Los recientes datos publicados por el INDEC confirman lo que los sectores productivos vienen advirtiendo desde hace meses: la industria argentina atraviesa una crisis profunda, reflejada con crudeza en el desplome del uso de su capacidad instalada.
Pero esta vez no hubo virus ni confinamientos: el freno lo impuso la recesión provocada por las políticas del propio Gobierno. La gestión de Javier Milei parece haber profundizado el deterioro que comenzó en 2024 con medidas de ajuste, desregulación comercial y retracción del consumo. El resultado es una economía con máquinas apagadas, pymes asfixiadas y miles de empleos en riesgo.
Un modelo que importa productos y exporta industrias
Uno de los datos más alarmantes del informe es el crecimiento desmedido de las importaciones de bienes de consumo, que crecieron un 75,7% interanual, mientras que las importaciones de bienes intermedios —vitales para la producción local— apenas subieron un 6,1%. El mensaje es claro: se está favoreciendo el ingreso de productos terminados en lugar de insumos para producir localmente. Esta lógica de apertura indiscriminada destruye el tejido productivo nacional, sobre todo el más frágil: el de las pequeñas y medianas empresas.
Según el Observatorio PyME, el 40% de las PyMEs industriales se sienten amenazadas por las importaciones, una proporción que remite a los peores momentos del modelo aperturista de 2016 y 2018. De ellas, más de la mitad ya reporta caída en su participación en el mercado interno.

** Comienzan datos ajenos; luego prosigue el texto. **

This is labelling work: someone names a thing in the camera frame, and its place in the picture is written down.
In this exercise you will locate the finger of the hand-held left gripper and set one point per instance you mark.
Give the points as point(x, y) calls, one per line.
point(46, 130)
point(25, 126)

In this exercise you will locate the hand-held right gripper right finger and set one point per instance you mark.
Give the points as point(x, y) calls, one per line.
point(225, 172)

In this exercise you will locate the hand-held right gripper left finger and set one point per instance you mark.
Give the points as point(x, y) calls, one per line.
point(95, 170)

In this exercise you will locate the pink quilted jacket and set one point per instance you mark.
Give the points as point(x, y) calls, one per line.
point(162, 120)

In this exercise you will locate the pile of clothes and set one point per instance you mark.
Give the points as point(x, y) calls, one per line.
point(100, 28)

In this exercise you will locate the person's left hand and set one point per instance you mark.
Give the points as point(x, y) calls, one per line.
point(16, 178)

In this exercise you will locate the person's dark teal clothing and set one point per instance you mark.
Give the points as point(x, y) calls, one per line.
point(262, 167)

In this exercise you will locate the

Es decir: no pueden competir con productos importados que ingresan sin aranceles ni restricciones, a precios que una empresa nacional, con costos locales, no puede igualar.

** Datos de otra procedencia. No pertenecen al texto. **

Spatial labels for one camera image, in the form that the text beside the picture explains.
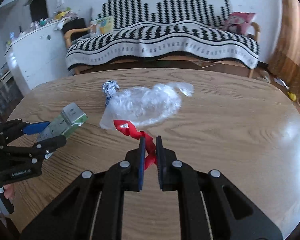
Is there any crumpled blue and white paper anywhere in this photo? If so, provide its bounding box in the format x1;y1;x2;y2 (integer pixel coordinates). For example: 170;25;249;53
102;80;120;108

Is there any pink cartoon cushion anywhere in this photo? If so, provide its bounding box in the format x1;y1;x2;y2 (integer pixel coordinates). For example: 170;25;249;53
224;12;256;36

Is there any colourful picture book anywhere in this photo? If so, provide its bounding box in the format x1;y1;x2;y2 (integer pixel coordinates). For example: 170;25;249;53
90;16;115;35

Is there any wooden sofa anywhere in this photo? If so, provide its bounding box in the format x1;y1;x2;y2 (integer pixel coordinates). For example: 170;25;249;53
64;21;262;79

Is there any brown striped curtain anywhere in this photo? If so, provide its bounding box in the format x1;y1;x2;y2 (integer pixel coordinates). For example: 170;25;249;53
267;0;300;90

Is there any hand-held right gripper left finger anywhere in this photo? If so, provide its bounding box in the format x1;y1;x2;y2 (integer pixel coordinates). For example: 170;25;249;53
20;137;147;240

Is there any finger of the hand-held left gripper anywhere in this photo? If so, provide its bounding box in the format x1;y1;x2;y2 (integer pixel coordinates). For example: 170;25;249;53
0;119;51;143
5;135;67;163

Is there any green and white carton box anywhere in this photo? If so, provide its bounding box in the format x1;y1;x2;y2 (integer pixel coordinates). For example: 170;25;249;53
36;102;89;143

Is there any pile of small toys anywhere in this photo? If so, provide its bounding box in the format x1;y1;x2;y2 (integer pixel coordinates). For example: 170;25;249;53
6;0;78;45

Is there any person's left hand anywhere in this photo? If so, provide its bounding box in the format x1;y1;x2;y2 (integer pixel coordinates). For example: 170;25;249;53
4;184;15;202

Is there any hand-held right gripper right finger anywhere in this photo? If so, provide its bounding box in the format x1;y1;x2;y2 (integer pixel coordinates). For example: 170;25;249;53
156;135;283;240

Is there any clear plastic bag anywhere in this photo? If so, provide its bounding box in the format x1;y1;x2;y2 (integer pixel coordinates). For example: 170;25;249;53
99;82;195;130

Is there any white cabinet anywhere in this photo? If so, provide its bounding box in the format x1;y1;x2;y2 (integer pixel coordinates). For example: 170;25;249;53
5;21;70;90

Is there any red ribbon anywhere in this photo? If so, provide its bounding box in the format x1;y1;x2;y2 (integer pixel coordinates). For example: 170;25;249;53
113;119;157;170

Consumo bajo y ninguna señal de reactivación
Al impacto de la apertura se suma un consumo en niveles históricamente bajos. La recesión, alimentada por el ajuste fiscal, la caída del poder adquisitivo y la inflación persistente, hace que no haya demanda suficiente para sostener la producción. Las fábricas, entonces, reducen turnos, apagan líneas y evitan cualquier inversión. De hecho, un nivel de utilización de la capacidad instalada tan bajo implica no solo una parálisis productiva, sino también un desaliento total a la inversión. Hoy, lejos del ideal de entre 70% y 80% —punto en el que las empresas empiezan a ampliar su capacidad—, la industria argentina opera en modo supervivencia.
Una política que se aleja del desarrollo
La caída del uso de la capacidad instalada no es solo un dato técnico, sino un reflejo estructural de la orientación económica. Un país que no produce, no crece; y un país que no cuida a su industria, condena su futuro. Lo que se observa en los datos del INDEC es el resultado directo de un modelo que abandona la producción nacional y favorece la especulación, la importación y la reprimarización de la economía.
La falta de una política industrial, la desregulación comercial y el retiro del Estado de su rol como impulsor del desarrollo han llevado a la industria argentina a un punto de quiebre. Si no se revierte este rumbo, lo que está en riesgo no es solo la recuperación económica, sino la soberanía productiva del país.
Mientras las máquinas siguen apagadas y las fábricas operan a medio ritmo, el Gobierno no ofrece un horizonte de reactivación. La crisis industrial ya no es una amenaza futura: es un presente alarmante que exige respuestas inmediatas. Pero por ahora, lo único que llega desde el oficialismo es silencio… o más ajuste.